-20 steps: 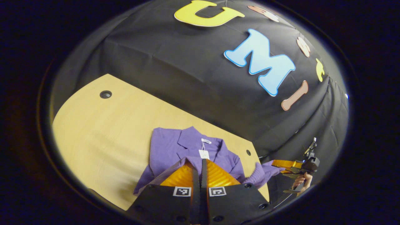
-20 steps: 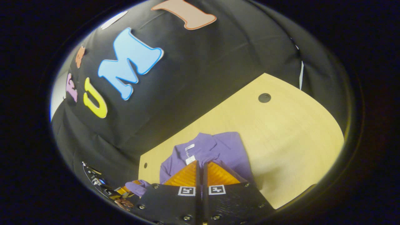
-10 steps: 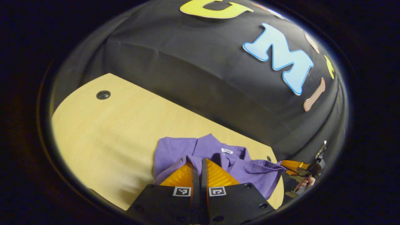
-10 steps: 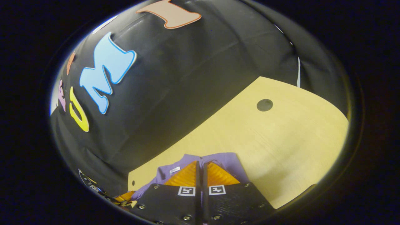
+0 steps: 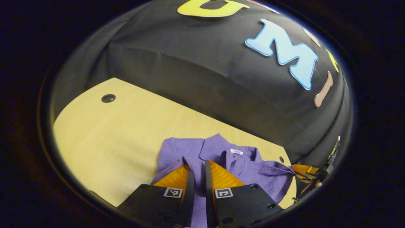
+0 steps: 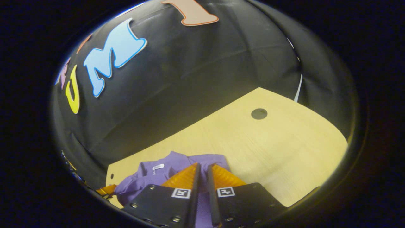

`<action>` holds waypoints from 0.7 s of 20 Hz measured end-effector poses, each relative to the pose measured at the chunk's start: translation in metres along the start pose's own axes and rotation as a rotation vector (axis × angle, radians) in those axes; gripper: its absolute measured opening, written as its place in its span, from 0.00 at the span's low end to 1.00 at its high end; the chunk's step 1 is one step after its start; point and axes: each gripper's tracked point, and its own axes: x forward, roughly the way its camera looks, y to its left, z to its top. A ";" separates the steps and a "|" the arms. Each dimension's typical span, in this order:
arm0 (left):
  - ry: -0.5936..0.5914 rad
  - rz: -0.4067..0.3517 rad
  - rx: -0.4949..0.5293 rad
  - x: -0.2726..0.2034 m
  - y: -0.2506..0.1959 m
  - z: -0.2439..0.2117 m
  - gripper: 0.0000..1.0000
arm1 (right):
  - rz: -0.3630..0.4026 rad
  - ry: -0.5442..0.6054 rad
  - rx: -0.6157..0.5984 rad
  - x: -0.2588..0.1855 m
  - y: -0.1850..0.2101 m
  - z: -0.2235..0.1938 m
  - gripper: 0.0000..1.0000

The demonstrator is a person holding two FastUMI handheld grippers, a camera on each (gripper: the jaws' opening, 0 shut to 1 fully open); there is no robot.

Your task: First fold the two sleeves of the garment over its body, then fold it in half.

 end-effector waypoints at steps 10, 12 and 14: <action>-0.164 -0.046 0.175 -0.141 -0.080 0.010 0.82 | 0.058 -0.169 -0.311 -0.135 0.022 0.021 0.86; -0.217 -0.018 0.188 -0.171 -0.084 0.011 0.73 | 0.081 -0.202 -0.350 -0.163 0.028 0.022 0.87; -0.258 -0.005 0.196 -0.204 -0.092 0.011 0.74 | 0.101 -0.238 -0.380 -0.190 0.030 0.026 0.87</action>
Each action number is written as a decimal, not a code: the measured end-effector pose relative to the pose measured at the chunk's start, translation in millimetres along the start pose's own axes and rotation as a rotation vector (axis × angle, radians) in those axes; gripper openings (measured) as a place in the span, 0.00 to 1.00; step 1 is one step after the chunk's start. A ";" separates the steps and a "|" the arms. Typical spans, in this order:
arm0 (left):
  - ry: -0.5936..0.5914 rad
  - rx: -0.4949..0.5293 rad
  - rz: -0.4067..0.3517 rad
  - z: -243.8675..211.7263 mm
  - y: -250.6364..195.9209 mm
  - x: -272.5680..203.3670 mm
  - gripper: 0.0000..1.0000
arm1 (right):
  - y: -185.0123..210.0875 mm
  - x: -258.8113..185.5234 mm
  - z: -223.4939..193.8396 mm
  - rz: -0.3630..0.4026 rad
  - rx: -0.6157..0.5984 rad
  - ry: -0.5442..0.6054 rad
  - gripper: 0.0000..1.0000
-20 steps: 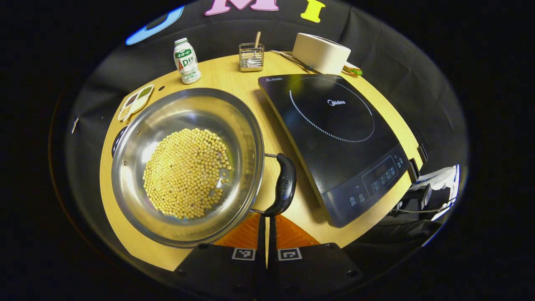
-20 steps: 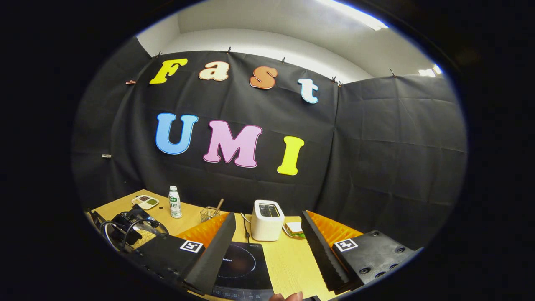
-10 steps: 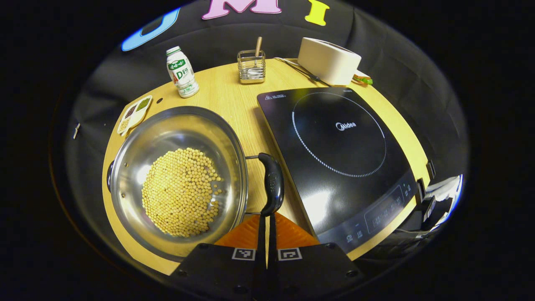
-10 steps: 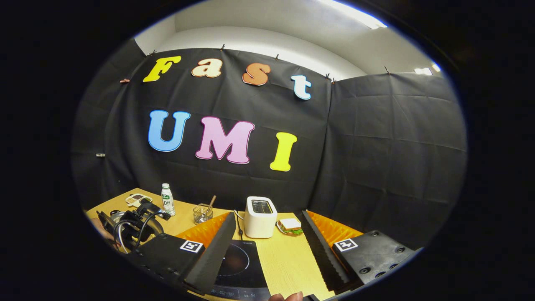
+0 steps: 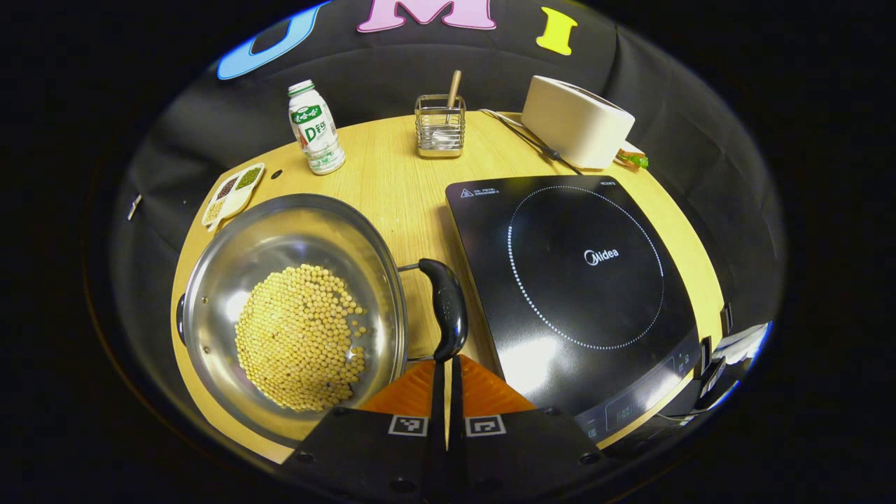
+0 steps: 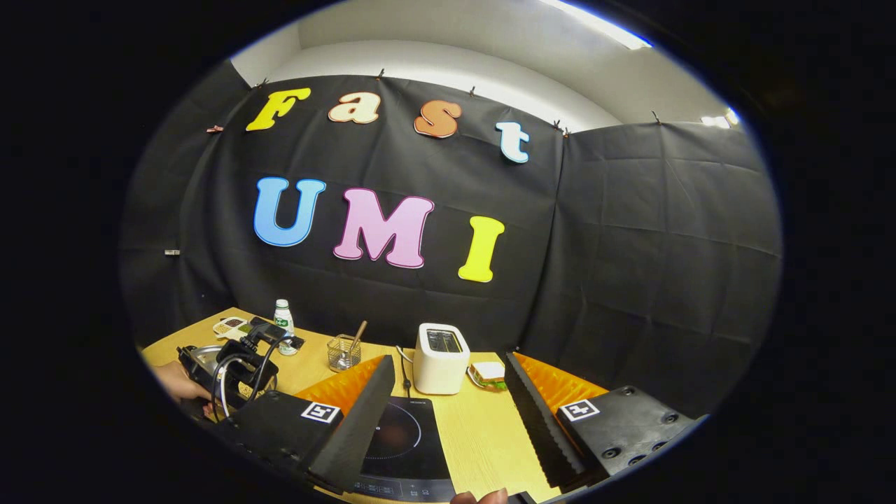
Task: First push the handle of the pot to place it horizontally, then grasp the pot with both hands and set it on the induction cooktop.
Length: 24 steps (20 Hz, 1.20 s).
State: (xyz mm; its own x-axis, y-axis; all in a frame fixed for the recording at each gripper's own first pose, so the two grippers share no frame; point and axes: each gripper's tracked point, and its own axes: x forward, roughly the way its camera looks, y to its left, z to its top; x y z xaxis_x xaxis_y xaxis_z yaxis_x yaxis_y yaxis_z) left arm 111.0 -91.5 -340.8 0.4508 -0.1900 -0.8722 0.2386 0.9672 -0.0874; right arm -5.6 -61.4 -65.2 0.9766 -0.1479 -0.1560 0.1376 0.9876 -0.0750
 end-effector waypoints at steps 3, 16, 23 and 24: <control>-0.052 -0.018 -0.005 0.8 -1.9 -9.1 0.05 | 0.8 -1.4 -2.9 0.002 0.002 0.007 0.98; -0.476 -0.052 -0.024 19.0 24.2 -125.9 0.97 | 59.6 8.8 -15.0 0.128 0.014 0.066 0.98; -0.527 -0.103 0.130 17.9 134.9 -155.3 0.95 | 135.2 31.3 -20.7 0.254 0.063 0.098 0.98; -0.529 -0.111 0.152 17.0 151.6 -157.2 0.96 | 146.6 35.6 -24.9 0.268 0.077 0.115 0.98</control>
State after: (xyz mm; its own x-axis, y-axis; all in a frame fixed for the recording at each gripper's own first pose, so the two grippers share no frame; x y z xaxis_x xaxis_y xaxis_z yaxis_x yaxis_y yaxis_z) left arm 90.9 82.1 -208.8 0.8500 -0.0785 -0.5210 0.0586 0.9968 -0.0546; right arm 45.2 76.8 -106.3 0.9553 0.1182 -0.2711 -0.1064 0.9926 0.0579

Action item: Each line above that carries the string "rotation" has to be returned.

The answer:
`<action>` holds waypoints from 0.7 s of 20 Hz measured end-effector poses, each relative to the pose measured at the chunk's start: translation in metres along the start pose's own axes and rotation as a rotation vector (axis × angle, radians) in those axes; gripper: its absolute measured opening, written as its place in its span, from 0.00 at the span's low end to 1.00 at its high end; the chunk's step 1 is one step after its start; point and axes: each gripper's tracked point, and its own axes: x forward, roughly the way its camera looks, y to its left, z to its top. A ";" separates the steps and a "|" the arms. Each dimension's typical span, in this order:
Each action number is written as a decimal, not a code: the measured end-effector pose relative to the pose measured at the chunk's start, translation in millimetres along the start pose's own axes and rotation as a rotation vector (axis × angle, radians) in those axes; gripper openings (measured) as a place in the span, 0.00 to 1.00; step 1 is one step after the chunk's start. A ";" separates the steps and a "|" the arms. Typical spans, in this order:

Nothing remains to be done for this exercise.